Three people were wounded when a mortar shell landed on a house in Suruç, a southeastern Turkish town located on the Turkish-Syrian border. Mortars were fired from the Syrian side where Kurdish militants were engaged in fierce clashes with members of the Islamic State of Iraq and al-Sham (ISIS). Two other mortar shells hit an empty lot in the town.
Victims sustained slight injuries while Turkish troops deployed along the border retaliated by firing on the Syrian side. A soldier patrolling the border in Suruç was also injured earlier on Sunday when gunfire from Syria spilled into Turkish territory.
Authorities said three civilians were injured likely from mortar shell fired during the clashes between Kurdish groups and ISIS in Mersinbel village of Kobani in Syria.
Following the incident, residents of the neighborhood where the house hit by shells is located, evacuated the area after a warning from Turkish authorities against further spillovers on the Syrian side of the border.
Yesterday, another mortar shell landed in Suruç, near an area where security forces and journalists were watching the developments on the other side of the border. It was followed by another blast five minutes later. The second mortar shell hit an empty plot adjacent to a park where displaced Syrians took shelter. No casualties were reported. The Turkish army sent reinforcements to the areas including tanks and armored vehicles. Loud blasts on the Syrian side of the border echoed through Suruç while locals anxiously watched a column of smoke towering over Kobani.
Kobani, situated a few kilometers away from the Turkish border, was the scene of violent clashes between ISIS and the PYD, an Kurdish armed faction fighting to maintain control of predominantly Syrian Kurdish city.
Since Sept. 19, the day the clashes dramatically escalated, over 160,000 displaced Syrians fled into Turkey after the country opened its borders in the face of influx.

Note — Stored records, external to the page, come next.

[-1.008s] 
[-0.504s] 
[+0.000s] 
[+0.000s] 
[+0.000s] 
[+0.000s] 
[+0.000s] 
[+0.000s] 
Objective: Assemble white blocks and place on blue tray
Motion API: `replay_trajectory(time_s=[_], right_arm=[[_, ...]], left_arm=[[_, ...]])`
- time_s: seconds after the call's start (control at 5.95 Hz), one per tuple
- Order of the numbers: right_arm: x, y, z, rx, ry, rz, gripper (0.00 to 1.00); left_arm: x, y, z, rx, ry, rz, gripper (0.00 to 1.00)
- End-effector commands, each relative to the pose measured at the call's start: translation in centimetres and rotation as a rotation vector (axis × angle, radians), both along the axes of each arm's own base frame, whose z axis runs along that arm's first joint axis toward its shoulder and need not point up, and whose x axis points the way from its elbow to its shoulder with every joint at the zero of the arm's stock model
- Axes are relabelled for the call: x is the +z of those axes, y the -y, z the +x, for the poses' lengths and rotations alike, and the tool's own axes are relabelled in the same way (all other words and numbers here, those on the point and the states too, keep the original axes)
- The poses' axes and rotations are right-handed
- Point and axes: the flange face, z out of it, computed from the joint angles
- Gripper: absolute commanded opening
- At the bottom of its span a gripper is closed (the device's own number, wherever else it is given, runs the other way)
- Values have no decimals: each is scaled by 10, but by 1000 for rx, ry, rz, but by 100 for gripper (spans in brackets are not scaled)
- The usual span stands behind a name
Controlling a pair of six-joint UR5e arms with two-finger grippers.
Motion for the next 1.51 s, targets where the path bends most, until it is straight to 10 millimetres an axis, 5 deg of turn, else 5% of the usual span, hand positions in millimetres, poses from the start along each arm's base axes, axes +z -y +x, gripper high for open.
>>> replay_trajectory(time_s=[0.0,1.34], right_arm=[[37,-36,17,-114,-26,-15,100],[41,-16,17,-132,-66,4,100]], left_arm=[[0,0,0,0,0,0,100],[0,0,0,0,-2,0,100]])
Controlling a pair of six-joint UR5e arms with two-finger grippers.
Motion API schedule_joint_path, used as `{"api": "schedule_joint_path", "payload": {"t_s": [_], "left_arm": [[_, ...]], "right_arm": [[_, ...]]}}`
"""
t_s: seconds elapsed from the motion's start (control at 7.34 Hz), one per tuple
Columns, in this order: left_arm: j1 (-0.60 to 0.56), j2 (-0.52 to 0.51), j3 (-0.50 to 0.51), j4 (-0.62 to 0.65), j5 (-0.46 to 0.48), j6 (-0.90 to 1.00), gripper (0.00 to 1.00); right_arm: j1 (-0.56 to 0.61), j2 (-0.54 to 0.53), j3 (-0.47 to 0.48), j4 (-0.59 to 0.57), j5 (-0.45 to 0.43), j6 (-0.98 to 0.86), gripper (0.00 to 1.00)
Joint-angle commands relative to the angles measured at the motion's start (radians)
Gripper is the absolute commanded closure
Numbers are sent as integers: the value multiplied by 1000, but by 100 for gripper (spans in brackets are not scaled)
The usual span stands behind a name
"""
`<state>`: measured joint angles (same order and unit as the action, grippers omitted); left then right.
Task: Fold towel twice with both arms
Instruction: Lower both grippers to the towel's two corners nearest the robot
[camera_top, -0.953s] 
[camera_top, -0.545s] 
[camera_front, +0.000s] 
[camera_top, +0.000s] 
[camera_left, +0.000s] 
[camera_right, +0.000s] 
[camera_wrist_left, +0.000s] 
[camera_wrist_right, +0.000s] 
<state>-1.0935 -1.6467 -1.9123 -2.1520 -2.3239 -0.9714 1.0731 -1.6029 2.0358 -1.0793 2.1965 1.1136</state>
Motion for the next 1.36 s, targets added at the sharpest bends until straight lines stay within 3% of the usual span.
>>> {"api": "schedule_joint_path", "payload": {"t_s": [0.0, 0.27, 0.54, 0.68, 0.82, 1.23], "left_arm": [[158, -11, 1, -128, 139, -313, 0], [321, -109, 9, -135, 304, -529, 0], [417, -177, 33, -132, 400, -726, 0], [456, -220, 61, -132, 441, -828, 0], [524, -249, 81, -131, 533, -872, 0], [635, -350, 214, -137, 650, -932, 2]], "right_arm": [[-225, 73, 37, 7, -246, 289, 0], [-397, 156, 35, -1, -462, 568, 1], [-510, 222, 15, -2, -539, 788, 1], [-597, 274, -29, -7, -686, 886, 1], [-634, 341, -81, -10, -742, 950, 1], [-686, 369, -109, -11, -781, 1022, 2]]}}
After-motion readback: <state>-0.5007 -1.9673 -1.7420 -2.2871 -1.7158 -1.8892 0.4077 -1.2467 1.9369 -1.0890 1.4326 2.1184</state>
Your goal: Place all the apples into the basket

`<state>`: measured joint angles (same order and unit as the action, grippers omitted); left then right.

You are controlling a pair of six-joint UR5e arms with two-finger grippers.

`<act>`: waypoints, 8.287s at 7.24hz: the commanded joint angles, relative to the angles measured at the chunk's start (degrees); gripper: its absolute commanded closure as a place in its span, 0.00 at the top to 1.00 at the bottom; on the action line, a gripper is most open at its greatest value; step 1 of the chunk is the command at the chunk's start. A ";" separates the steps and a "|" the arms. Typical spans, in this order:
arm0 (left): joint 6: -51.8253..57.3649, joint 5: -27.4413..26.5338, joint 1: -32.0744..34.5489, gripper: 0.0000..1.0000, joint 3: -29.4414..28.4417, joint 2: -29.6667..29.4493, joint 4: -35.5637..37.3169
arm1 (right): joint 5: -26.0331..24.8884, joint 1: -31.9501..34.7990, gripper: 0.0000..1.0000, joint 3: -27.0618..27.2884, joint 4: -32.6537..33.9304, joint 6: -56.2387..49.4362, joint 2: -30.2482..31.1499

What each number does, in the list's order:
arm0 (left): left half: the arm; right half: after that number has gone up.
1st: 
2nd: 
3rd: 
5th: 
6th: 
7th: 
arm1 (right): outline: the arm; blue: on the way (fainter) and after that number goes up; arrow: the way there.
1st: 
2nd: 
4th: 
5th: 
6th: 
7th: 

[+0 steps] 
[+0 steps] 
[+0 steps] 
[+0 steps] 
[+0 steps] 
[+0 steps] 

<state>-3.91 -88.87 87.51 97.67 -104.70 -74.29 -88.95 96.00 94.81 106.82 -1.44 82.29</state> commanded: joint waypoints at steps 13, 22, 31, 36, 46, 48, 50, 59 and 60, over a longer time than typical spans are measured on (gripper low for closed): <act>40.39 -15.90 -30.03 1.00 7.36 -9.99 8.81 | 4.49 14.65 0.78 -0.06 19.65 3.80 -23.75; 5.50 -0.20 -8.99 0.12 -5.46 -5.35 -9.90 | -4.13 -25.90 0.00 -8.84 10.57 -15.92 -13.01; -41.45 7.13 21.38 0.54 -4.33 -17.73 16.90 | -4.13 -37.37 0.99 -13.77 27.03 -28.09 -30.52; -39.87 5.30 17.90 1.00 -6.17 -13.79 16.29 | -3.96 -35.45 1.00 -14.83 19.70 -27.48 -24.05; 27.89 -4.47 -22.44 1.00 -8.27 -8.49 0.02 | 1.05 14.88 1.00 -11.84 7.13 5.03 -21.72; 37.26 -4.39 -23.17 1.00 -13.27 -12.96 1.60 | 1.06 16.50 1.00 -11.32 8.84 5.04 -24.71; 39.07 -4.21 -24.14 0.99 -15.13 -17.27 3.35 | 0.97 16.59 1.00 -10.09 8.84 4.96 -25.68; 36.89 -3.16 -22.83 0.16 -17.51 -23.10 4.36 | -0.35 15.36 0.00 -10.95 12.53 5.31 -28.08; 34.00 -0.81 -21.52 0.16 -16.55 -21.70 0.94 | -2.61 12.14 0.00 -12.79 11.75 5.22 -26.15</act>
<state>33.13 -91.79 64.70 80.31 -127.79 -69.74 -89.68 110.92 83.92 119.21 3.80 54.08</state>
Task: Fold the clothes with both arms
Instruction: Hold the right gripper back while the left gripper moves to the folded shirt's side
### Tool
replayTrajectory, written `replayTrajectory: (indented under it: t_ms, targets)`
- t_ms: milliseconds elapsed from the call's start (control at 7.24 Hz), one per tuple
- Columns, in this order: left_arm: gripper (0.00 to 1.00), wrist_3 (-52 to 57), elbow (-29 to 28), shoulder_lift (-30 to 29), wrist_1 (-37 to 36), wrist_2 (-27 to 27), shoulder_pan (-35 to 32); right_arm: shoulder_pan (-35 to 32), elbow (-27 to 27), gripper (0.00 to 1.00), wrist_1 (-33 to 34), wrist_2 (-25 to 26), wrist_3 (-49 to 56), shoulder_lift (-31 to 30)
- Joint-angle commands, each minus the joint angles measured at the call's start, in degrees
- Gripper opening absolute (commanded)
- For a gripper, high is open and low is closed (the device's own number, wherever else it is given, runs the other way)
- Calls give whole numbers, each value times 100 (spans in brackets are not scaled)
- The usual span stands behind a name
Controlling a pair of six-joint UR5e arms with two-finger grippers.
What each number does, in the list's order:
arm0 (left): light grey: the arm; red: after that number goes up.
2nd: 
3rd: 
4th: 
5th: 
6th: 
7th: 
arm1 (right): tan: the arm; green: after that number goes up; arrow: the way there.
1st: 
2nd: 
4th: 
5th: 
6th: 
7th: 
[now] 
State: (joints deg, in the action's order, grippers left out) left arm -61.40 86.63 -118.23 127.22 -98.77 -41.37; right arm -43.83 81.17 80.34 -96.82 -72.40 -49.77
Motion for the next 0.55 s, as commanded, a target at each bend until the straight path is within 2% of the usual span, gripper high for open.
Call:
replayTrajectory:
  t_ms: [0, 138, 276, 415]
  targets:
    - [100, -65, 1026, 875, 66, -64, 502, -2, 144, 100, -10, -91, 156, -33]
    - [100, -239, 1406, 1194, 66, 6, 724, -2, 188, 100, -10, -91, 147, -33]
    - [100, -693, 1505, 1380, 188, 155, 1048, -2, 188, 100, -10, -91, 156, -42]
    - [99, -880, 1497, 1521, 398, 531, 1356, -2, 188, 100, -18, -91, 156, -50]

Struggling to cope with the flow of the displaced, who braved a long walk to the border, Turkey will now admit Syrians traveling by cars as well. A large parking lot is being built in Suruç to accommodate the increasing number of Syrian cars piled on the border. After the construction, Syrian cars will be allowed into the country whose lengthy border with Syria in the south has become difficult to control after the civil war broke out. Turkey has adopted an open-door policy for the displaced Syrians whose numbers in Turkey have exceeded 1.3 million over the past four years.
Some Syrian Kurds arriving on the Turkish border returned to Kobani after leaving their families on the Turkish side to stay with their relatives in Turkey or in tent camps set up by Turkish authorities in Suruç. Meanwhile, Kurds in Turkey are seeking ways to cross into Syria to help their brethren fighting ISIS. Would-be Kurdish fighters of Turkey are mostly affiliated with the terrorist organization PKK that dispatched militants to Kobani to aid militants there.
The People's Democracy Party (HDP) and the Democratic Regions Party (DBP), Turkey's two opposition parties with links to the PKK, are organizing trips to Suruç "to help Syrian Kurds there." Yesterday, about 1,000 people left Diyarbakır, a southeastern Turkish province with a large Kurdish population, for Suruç in a trip sponsored by the aforementioned parties. Zübeyde Zümrüt, head of DBP's local branch, said they would be in Suruç "to support [Kurdish] resistance in Kobani."
In Suruç, almost all shops and stores were closed yesterday in protest against the ISIS attacks in Kobani while a group linked to the HDP marched to the border, seeking to cross into Syria, amid tight security measures. The border is heavily protected by Turkish security forces against illegal crossings into Syria and Kurdish groups in Turkey occasionally clash with the security forces trying to prevent them approaching the border.